介護マガジン
ホームヘルパー長谷川華子の「ハツラツデイワーク 奮励記」
2008/03/25 初めての宿泊
施設の近くで一人暮らしをされているご利用者様がいらっしゃいます。今年で99歳になるそのご利用者様は通いと訪問を利用されていますが、訪問も安否確認程度の内容です。食事は宅配で届けてもらってはいるものの、掃除も洗濯もご自身でされ、買い物にも行き、金銭の管理もきっちりとされています。普段は杖歩行ですが、時折杖を持たずに歩かれてしまわれるくらいとてもお元気です。そのご利用者様が腰を痛められ、初めて宿泊を利用されることとなりました。
息子様から連絡をいただき迎えに行った際、息子様の心配をよそに、ご利用者様ご自身は病院で処方された痛み止めが効いているのか、「大丈夫なのに」と少し不機嫌そうに部屋中を歩き回っておられました。息子様と処方された薬の確認を行っている時もご自身の荷物を準備するのに動き回り、息子様に怒られる始末。腰痛いの?と疑うほどです。息子様には2、3日の間にご利用者様の状態を見て連絡させていただくと伝え、ご利用者様にも一人で大丈夫そうならすぐに帰れるからと伝えてしぶしぶ納得していただきました。
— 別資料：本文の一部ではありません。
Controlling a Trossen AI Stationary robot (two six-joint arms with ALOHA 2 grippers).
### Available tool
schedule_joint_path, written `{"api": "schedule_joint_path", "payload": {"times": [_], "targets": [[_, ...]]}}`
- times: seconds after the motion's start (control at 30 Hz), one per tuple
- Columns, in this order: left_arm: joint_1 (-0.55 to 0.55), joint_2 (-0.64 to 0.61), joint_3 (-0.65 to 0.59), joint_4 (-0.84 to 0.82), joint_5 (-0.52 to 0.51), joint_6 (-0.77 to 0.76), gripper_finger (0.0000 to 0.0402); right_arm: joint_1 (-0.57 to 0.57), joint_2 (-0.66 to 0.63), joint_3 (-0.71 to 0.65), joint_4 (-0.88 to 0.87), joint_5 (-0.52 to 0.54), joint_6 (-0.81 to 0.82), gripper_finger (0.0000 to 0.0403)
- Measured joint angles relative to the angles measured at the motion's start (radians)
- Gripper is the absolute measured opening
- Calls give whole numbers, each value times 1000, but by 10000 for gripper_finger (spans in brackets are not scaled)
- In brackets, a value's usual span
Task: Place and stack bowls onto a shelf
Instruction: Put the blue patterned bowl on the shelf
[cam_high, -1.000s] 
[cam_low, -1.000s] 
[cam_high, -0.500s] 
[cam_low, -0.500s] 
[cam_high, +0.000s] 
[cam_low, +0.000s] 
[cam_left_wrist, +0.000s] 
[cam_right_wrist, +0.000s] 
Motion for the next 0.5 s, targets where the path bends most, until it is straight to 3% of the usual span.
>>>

施設に到着すると、その日宿泊利用のご利用者様がフロアでのんびりと過ごされていました。普段より仲が良いご利用者様同士なので、来所されたご利用者様の顔を見るなり、「どうしたの?」と近寄り声を掛けられました。急に宿泊する事になった事を説明し、しぶしぶ来所した事を話されていましたが、お互いに話をされている内に少し落ち着いたようで表情穏やかに談笑されていました。「自宅であれば一人で話し相手がいないけれど、今日は話し相手がいるからいいわ」と笑顔で言って下さいました。ご利用者様ご自身の希望ではなく、説得されて利用する事になった宿泊なので、言って下さった言葉に少しうれしく思いました。初めての宿泊利用ですのでいろんな気持ちがあると思います。不安を取り除き、少しでも“来て良かった”と思っていただける様に応対したいと思います。